Leaving pictures aside, set down each line exactly, from the first line of the data to the line with "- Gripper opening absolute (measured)", both included.
• • • •
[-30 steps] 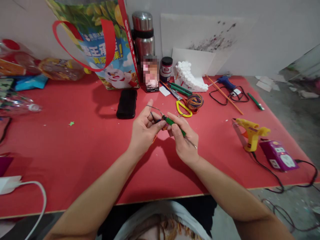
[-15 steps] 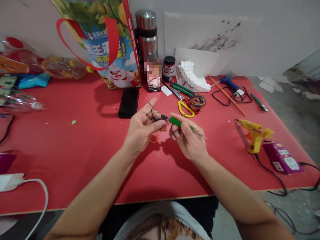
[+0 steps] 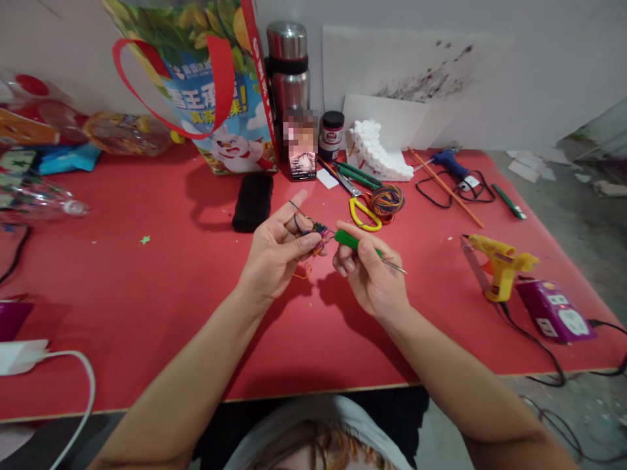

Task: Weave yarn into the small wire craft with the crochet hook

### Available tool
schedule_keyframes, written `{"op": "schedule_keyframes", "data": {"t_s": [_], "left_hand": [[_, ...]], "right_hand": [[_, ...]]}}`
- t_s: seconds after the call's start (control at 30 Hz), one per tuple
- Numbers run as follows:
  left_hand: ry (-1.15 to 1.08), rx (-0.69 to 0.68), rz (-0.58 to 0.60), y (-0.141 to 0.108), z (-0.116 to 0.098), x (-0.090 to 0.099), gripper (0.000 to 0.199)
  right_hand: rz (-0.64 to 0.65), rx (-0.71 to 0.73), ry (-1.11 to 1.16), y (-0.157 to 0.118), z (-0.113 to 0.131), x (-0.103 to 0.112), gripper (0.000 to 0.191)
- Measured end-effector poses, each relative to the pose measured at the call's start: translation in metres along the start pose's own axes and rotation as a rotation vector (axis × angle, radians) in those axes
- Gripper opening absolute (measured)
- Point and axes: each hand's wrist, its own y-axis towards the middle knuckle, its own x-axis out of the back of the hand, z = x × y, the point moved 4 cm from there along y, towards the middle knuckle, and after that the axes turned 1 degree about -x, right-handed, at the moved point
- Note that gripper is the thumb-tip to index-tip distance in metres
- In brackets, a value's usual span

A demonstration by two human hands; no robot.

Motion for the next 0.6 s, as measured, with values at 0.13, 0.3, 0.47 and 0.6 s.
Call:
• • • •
_Result of this exercise_
[-30 steps] 
[-15 steps] 
[+0 steps] 

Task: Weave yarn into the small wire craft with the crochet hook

### Available tool
schedule_keyframes, written `{"op": "schedule_keyframes", "data": {"t_s": [_], "left_hand": [[_, ...]], "right_hand": [[_, ...]]}}`
- t_s: seconds after the call's start (control at 30 Hz), one per tuple
- Numbers run as follows:
  left_hand: ry (-1.15 to 1.08), rx (-0.69 to 0.68), rz (-0.58 to 0.60), y (-0.141 to 0.108), z (-0.116 to 0.098), x (-0.090 to 0.099), gripper (0.000 to 0.199)
  right_hand: rz (-0.64 to 0.65), rx (-0.71 to 0.73), ry (-1.11 to 1.16), y (-0.157 to 0.118), z (-0.113 to 0.131), x (-0.103 to 0.112), gripper (0.000 to 0.191)
- Measured end-effector poses, each relative to the pose measured at the call's start: translation in metres along the start pose's own axes and rotation as a rotation vector (axis × angle, radians) in those axes
- Gripper opening absolute (measured)

The answer given above is complete as it stands.